This week features the release of policy meeting minutes from three major central banks, which will include both the Reserve Bank of Australia and the US Federal Reserve. The RBA minutes from its meeting two weeks ago will be released on Tuesday in Sydney. The Fed’s minutes from its November 1st FOMC meeting and statement will be released a day later, on Wednesday of this week.
The past two-and-a-half months have seen the Australian dollar weaken considerably against the US dollar. Contributing to the Australian dollar’s weakness has been a generally dovish Reserve Bank of Australia – which kept interest rates unchanged two weeks ago – as well as relatively soft economic data emerging from Australia of late. The RBA has recently continued to harbor concerns over weak inflation, low wage growth, and the relative strength of the Australian dollar, which have combined to preclude the central bank from raising the cash rate from its current record low of 1.50%.
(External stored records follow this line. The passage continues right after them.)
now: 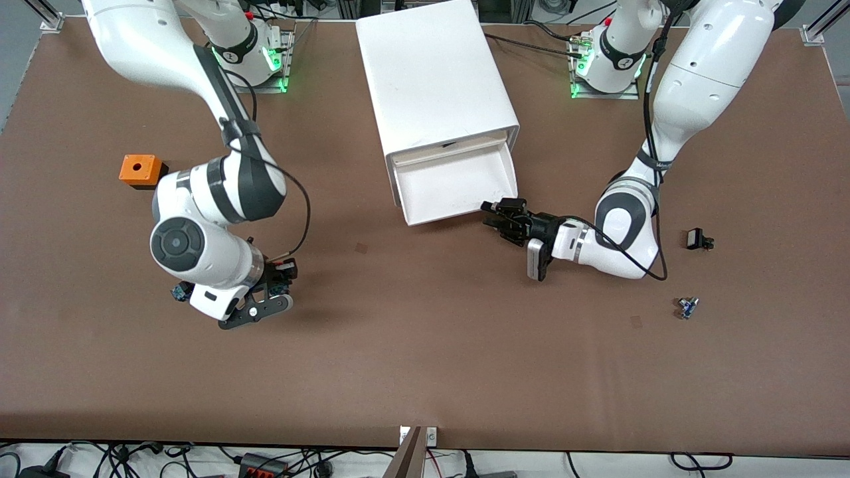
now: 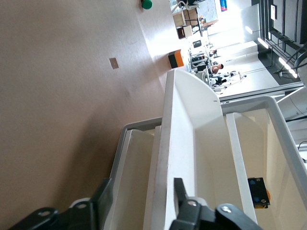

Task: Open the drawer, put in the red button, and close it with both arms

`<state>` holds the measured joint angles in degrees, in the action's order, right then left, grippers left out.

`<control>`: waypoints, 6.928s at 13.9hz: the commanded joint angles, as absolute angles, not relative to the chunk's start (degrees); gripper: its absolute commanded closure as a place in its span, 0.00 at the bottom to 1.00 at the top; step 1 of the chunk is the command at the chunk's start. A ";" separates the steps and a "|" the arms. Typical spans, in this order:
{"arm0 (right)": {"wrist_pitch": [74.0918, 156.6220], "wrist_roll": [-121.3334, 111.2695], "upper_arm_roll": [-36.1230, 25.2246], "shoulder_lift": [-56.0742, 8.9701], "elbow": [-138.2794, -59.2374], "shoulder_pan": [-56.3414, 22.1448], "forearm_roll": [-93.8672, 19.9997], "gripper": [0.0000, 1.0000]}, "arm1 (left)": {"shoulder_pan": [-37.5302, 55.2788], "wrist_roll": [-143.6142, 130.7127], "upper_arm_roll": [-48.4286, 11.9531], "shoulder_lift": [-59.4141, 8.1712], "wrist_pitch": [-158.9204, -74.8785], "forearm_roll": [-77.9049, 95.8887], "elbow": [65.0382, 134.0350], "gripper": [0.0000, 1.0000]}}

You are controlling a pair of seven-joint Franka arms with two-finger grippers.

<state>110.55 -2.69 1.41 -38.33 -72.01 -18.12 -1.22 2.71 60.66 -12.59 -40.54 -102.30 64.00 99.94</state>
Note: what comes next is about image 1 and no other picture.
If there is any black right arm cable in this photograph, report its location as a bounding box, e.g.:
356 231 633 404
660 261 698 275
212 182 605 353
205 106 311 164
222 66 312 264

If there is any orange box with hole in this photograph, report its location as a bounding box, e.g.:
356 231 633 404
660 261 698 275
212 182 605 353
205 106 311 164
119 154 169 191

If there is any metal table corner bracket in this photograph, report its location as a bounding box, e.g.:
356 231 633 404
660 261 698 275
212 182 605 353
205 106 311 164
27 0 65 32
800 0 850 47

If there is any brown centre post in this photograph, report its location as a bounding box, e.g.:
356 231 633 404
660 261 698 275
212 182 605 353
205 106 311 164
383 426 426 478

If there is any black looped floor cable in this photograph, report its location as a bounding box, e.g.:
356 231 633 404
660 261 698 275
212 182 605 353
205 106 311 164
669 452 735 473

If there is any white drawer cabinet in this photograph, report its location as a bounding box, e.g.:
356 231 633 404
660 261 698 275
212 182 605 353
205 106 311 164
355 0 521 208

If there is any black orange power strip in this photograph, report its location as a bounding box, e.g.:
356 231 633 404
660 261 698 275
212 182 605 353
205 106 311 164
238 453 290 478

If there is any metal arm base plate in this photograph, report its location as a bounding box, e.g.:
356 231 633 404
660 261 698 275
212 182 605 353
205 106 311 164
218 29 295 94
569 33 642 101

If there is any white plastic drawer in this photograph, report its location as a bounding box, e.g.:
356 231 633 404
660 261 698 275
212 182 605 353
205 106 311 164
392 142 521 227
389 131 511 168

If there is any black cable on table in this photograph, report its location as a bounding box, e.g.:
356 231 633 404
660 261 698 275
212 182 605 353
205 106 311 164
483 19 598 59

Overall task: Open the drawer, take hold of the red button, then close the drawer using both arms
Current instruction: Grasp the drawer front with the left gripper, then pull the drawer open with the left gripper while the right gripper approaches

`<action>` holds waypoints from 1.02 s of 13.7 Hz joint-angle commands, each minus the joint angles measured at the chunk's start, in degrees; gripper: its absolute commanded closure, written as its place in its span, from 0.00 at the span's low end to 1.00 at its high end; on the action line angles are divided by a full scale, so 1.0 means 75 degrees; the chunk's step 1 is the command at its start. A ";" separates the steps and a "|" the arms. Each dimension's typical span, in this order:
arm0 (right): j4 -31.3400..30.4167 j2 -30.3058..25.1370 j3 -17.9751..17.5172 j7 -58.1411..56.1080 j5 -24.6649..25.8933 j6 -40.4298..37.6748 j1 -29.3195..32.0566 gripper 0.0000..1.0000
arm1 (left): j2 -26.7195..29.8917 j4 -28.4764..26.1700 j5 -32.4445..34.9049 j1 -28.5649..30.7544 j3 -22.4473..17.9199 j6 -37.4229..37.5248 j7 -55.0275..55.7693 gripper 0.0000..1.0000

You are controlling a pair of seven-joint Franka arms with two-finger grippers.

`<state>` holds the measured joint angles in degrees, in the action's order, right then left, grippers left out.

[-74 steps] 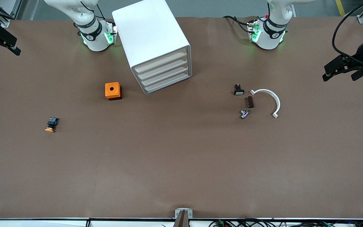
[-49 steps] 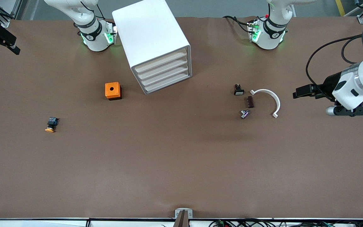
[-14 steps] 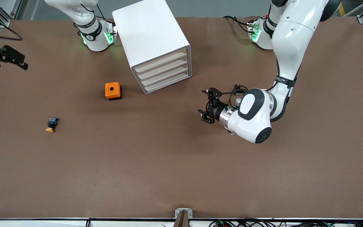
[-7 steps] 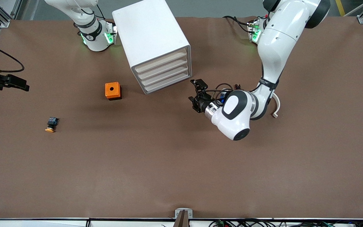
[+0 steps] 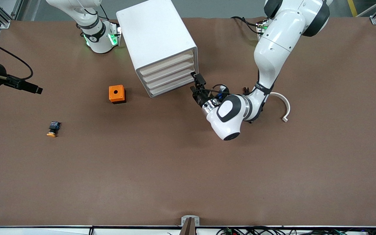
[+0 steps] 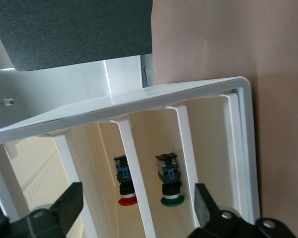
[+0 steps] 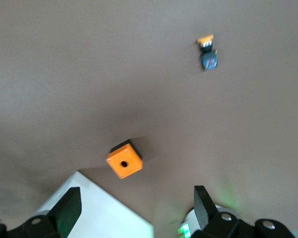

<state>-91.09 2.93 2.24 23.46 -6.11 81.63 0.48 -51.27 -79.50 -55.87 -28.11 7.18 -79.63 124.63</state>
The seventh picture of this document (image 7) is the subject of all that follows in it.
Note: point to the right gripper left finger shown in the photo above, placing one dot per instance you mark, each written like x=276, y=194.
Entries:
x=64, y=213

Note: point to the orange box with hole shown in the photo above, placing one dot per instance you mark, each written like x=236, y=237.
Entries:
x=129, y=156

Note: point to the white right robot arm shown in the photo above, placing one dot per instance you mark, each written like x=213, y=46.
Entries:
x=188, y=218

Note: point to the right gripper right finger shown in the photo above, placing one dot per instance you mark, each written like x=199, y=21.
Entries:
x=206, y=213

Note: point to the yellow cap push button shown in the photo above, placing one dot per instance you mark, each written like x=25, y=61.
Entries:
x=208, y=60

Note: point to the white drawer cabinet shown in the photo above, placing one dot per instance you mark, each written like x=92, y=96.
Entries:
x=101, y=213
Also contributing to the fall of AUD/USD in the past few months has been a generally-rising US dollar that has been supported, in part, by anticipation of higher interest rates from the Fed as well as fiscal policy reforms from the US government. As for Fed expectations, markets have continued to see more than a 90% likelihood that the Fed will raise rates in December, which has been the case for many weeks now. From a fiscal policy perspective, both the US House of Representatives and Senate have already unveiled their own tax reform plans, and the key question now is whether a definitive tax policy can be approved by the end of the year. Recent uncertainties regarding such tax policy have weighed on both the dollar and, to a lesser extent, US stocks in the past couple of weeks.
From a technical perspective, in the run-up to the RBA and FOMC minutes releases, AUD/USD has already broken down decisively below several key support factors, including a bearish inverted pennant pattern, 0.7600-area support, and a major uptrend support line extending back to the 0.7150-area lows of last December. The breakdown below the long-term trend line is of the most technical significance. If the slide is sustained through this week’s central bank releases and the vagaries of passing US tax reform policy, the next immediate downside target on further AUD/USD weakness is around the critical 0.7500 support area. On any extended break below 0.7500, the next major downside target resides around key 0.7300 support.